We use a semi-real seat-occupancy data set available here. The columns date and count stem from the Automatic Hourly Pedestrian Count data set, offered by the city of Sydney [1]. Additionally, there are two more simulated columns:

seats is the total number of seats available for pedestrians.
occupied records how many of those seats are taken.

Our goal is to model the number of occupied seats. It scales with the number of pedestrians - the more crowded it is, the more people tend to sit. However, the number of seats is limited. In other words, seats is the capacity of our system.

Constant Capacity#

We first restrict the data set to the initial nine days. In this range, the total number of seats is fixed at 60. As we are handling count data with an upper bound, we use the binomial model.

import pandas as pd
from gloria import Gloria, cast_series_to_kind

# Load the data
url = "https://raw.githubusercontent.com/e-dyn/gloria/main/scripts/data/real/seat_occupancy.csv"
data = pd.read_csv(url).head(220)

# Save the column names for later usage
timestamp_name = "date"
metric_name = "occupied"

# Convert to datetime
data[timestamp_name] = pd.to_datetime(data[timestamp_name])

# Convert data type to unsigned int
data[metric_name] = cast_series_to_kind(data[metric_name], "u")

# Set up the Gloria model
m = Gloria(
    model="binomial",
    metric_name=metric_name,
    timestamp_name=timestamp_name,
    sampling_period="1 h",
    n_changepoints = 5
)

# Add observed seasonalities
m.add_seasonality("daily", "1d", 5)

# Fit the model to the data
m.fit(data, capacity=60)

# Predict
data_predict = data.loc[:,[timestamp_name]]
prediction = m.predict(data_predict)

# Plot
m.plot(prediction, include_legend=True, show_capacity=True)

Both binomial and beta-binomial models require the capacity as user input. Accordingly, we pass the known value by capacity=60 into the highlighted fit step.

Note

The fit() API additionally allows to pass constant capacities using capacity_mode / capacity_value pairs. For instance, capacity_mode="constant" and capacity_value=60 is equivalent to capacity=60, but the modes "factor" and "scale" are available as well. These are useful when the capacity is not exactly known [2].

The result of the binomial fit can be seen below. During pedestrian rush hours, virtually all seats are taken, meaning the data reach their capacity, which is shown as a dashed gray line in the plot. The fitted model saturates in this range, as can be seen by the oscillations being capped at 60. Note that not even the confidence interval violates the limit set by capacity.

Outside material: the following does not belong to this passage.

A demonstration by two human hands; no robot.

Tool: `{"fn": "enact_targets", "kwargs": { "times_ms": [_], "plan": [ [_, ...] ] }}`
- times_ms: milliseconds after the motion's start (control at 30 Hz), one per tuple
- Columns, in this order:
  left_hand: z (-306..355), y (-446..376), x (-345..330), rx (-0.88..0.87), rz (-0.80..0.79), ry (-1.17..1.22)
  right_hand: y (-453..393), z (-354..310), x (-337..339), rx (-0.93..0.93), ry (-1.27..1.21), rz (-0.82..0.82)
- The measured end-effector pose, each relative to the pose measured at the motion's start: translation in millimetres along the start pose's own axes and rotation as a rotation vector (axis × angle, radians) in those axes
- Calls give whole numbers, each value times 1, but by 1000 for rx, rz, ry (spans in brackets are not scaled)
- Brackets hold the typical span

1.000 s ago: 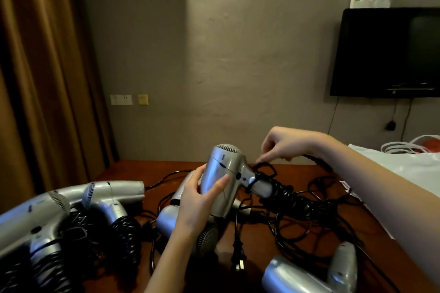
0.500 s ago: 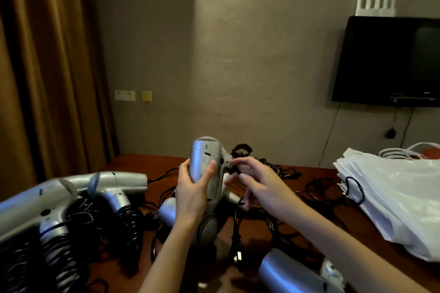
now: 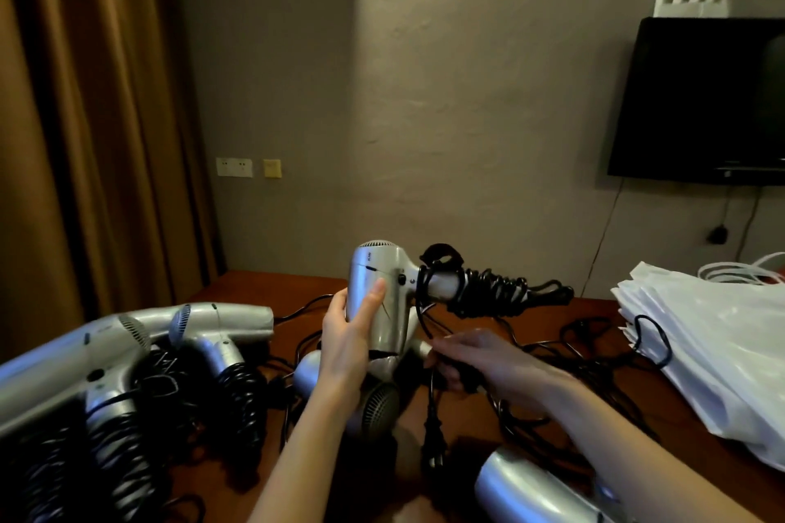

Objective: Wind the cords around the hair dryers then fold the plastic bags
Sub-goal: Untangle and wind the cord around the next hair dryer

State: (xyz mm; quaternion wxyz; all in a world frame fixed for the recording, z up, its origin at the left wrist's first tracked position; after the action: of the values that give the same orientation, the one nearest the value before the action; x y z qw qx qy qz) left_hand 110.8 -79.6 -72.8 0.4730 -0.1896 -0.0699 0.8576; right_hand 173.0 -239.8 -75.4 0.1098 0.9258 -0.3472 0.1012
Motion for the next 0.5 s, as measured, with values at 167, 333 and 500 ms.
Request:
{"fn": "enact_targets", "kwargs": {
  "times_ms": [167,333,500],
  "plan": [
    [-3,-4,0,6,-86,-42,6,-1,31,-161,296,29],
    [-5,-4,-3,-28,-161,-118,-6,-15,74,-134,372,117],
    [-4,-2,-11,-130,-214,-290,7,-28,86,-143,274,92]
  ]
}}
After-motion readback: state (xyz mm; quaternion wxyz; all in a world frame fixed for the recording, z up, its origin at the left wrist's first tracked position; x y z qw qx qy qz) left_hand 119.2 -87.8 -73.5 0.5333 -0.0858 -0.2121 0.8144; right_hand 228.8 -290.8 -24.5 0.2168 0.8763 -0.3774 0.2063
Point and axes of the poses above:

Seat occupation fitted with a binomial model of constant capacity

Varying Capacity#

Sydney surely cares for its residents and makes an effort to provide more space for sitting. Accordingly, after the initial nine days, the number of seats significantly increases. The binomial model using a vectorized capacity is the perfect fit for this situation. While we previously had to specify a constant capacity, the capacity can now vary with each data point in the time series. Accordingly, the input data must contain a capacity column. When setting up the model, we specify this column using the parameter capacity_name. Note that both data frames passed to fit() and predict() must include this column. Also note that the capacity is not anymore passed as argument to fit(), as it is now fully specified by the input data:

import pandas as pd
from gloria import Gloria, cast_series_to_kind

# Load the data
url = "https://raw.githubusercontent.com/e-dyn/gloria/main/scripts/data/real/seat_occupancy.csv"
data = pd.read_csv(url)

# Save the column names for later usage
timestamp_name = "date"
metric_name = "occupied"
capacity_name = "seats"

# Convert to datetime
data[timestamp_name] = pd.to_datetime(data[timestamp_name])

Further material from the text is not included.